(INFORMATION SUPPLIED begins)

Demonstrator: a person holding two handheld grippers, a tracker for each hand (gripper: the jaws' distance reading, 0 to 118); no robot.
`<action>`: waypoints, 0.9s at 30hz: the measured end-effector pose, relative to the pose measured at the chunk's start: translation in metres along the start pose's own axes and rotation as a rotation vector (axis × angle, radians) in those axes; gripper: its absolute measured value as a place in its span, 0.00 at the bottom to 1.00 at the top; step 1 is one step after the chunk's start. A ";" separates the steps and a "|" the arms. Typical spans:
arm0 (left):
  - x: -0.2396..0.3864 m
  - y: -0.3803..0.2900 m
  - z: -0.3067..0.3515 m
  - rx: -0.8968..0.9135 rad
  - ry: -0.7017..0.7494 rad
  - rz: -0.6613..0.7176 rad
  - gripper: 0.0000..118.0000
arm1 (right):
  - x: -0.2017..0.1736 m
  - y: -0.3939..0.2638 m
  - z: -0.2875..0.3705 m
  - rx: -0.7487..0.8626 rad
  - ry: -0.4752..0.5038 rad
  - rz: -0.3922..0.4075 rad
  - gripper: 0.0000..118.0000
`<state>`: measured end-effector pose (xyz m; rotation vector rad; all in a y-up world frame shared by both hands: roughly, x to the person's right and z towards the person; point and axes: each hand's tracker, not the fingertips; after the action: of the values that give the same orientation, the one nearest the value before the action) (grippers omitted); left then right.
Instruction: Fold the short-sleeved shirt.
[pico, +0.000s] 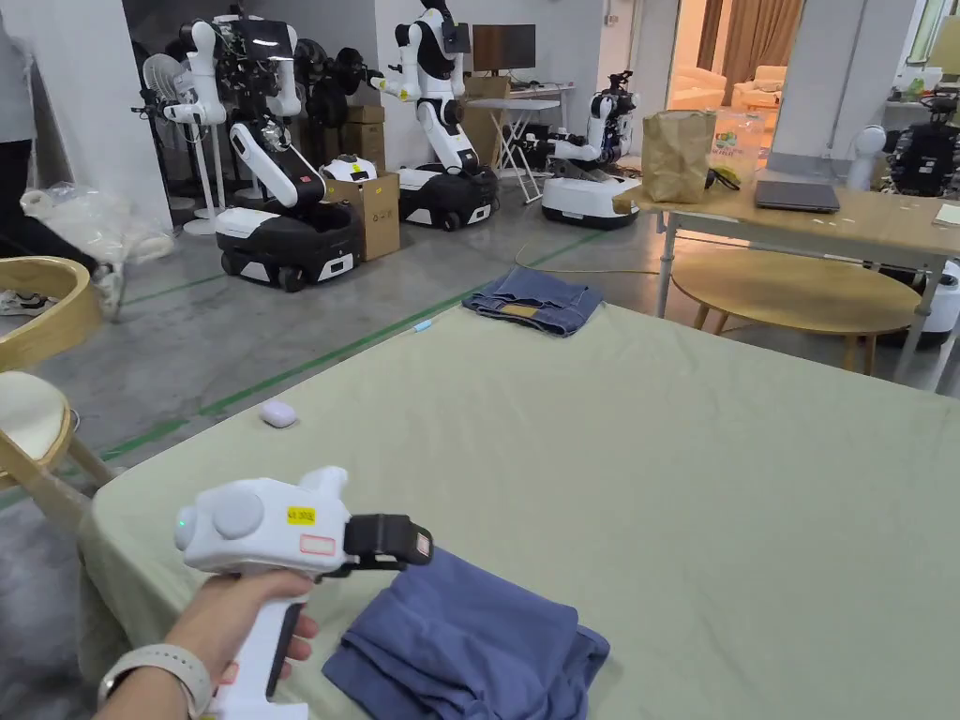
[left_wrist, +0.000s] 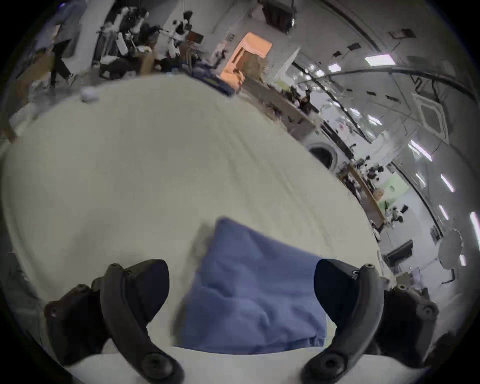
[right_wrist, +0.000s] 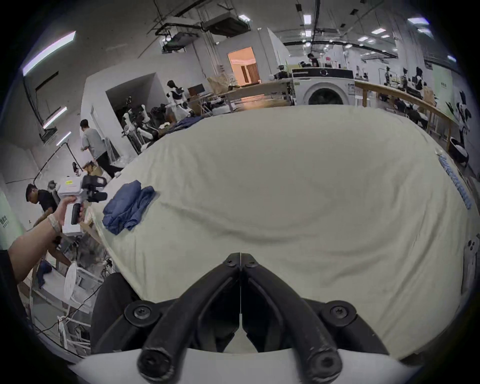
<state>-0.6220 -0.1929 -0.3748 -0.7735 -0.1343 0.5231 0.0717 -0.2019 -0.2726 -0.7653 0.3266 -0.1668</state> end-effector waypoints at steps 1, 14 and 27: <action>0.004 0.003 0.008 0.024 0.036 -0.016 0.94 | 0.001 0.000 0.004 0.007 0.001 0.003 0.00; 0.320 -0.053 0.036 0.560 0.171 -0.594 0.03 | 0.035 0.105 0.093 0.447 -0.223 0.083 0.00; 0.514 -0.087 0.041 0.660 0.007 -0.643 0.03 | 0.038 0.165 0.158 0.704 -0.442 0.173 0.00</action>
<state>-0.1558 0.0369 -0.3221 -0.0619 -0.1810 -0.0626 0.1668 0.0084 -0.2911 -0.0619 -0.0950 0.0566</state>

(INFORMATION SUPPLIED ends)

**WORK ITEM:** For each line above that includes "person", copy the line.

**EXERCISE RESPONSE:**
Demonstrator: a person holding two handheld grippers, a tracker for each hand (gripper: the jaws' distance reading, 0 to 118); no robot.
`<state>`: measured end-effector pose (xyz m; rotation vector rad; all in a y-up world frame shared by both hands: roughly, x to the person's right and z towards the person; point and axes: each hand's tracker, not the fingertips; after the action: of the values that give the same orientation, the one nearest the value before the action) (grippers omitted); left then right.

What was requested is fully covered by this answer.